A. S. M. Hutchinson’s IF WINTER COMES is a prime example of a novel that cannot be called universal in its appeal yet has remained a minor classic among twentieth century British and American readers. The simplicity of its theme, man’s discovery of universal love and forgiveness, coupled with the overly complex plot puts it more on the level of a daytime television serial than a great work of literature. Nevertheless, as one critic has put it, Hutchinson’s works are second rate, but good second rate, which is a distinction in itself.
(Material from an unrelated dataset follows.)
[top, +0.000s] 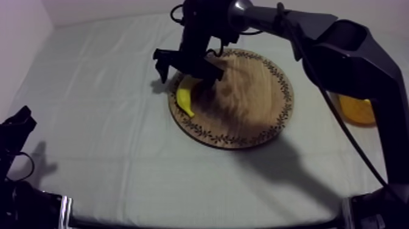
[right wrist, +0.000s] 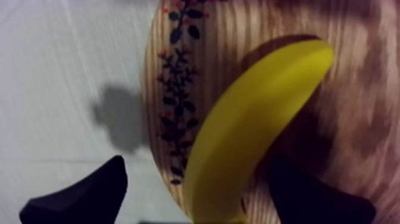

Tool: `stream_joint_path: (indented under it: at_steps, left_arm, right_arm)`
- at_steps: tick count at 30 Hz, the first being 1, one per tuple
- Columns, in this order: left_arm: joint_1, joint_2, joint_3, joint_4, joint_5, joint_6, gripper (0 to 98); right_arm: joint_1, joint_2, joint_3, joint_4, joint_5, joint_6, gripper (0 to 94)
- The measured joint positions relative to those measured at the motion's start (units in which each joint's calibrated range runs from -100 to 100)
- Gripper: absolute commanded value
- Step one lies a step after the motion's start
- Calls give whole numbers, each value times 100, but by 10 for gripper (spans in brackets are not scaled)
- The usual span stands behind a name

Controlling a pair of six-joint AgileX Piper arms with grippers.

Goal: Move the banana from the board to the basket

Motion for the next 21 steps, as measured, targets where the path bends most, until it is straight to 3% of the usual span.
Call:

One of the principal reasons why IF WINTER COMES is not considered first rate is that it plays entirely too much on the audience’s emotions. The tragedies that befall the principal characters border on the maudlin. The reader may become very engrossed in the plot but does so on an emotional rather than an intellectual level. It is difficult to relate the bizarre turns of plot to real life.
The best aspect of the novel is the characterization of Mark Sabre, a simple man who appears too complex to his acquaintances because he takes a different view of life from their own. He, like many people, desperately tries to find an uncomplicated existence but is prevented from doing so by the complexities of life. In many respects, the characterization of Mark is drawn from Hutchinson’s own personality. Although he had a great deal of success from his literary career during his own lifetime, he was somewhat of a recluse and desired to live a very simple, peaceful life, devoid of notoriety.
Aside from the picture of Mark Sabre, the descriptions of life and manners during the era of World War I in the English town are valuable to students of social history. By analyzing situations and the moralistic reactions of the townspeople, an interesting picture of English country life emerges; although chronologically removed from the Victorian era, the people in the novel are basically as staid and unrelenting as their nineteenth century counterparts.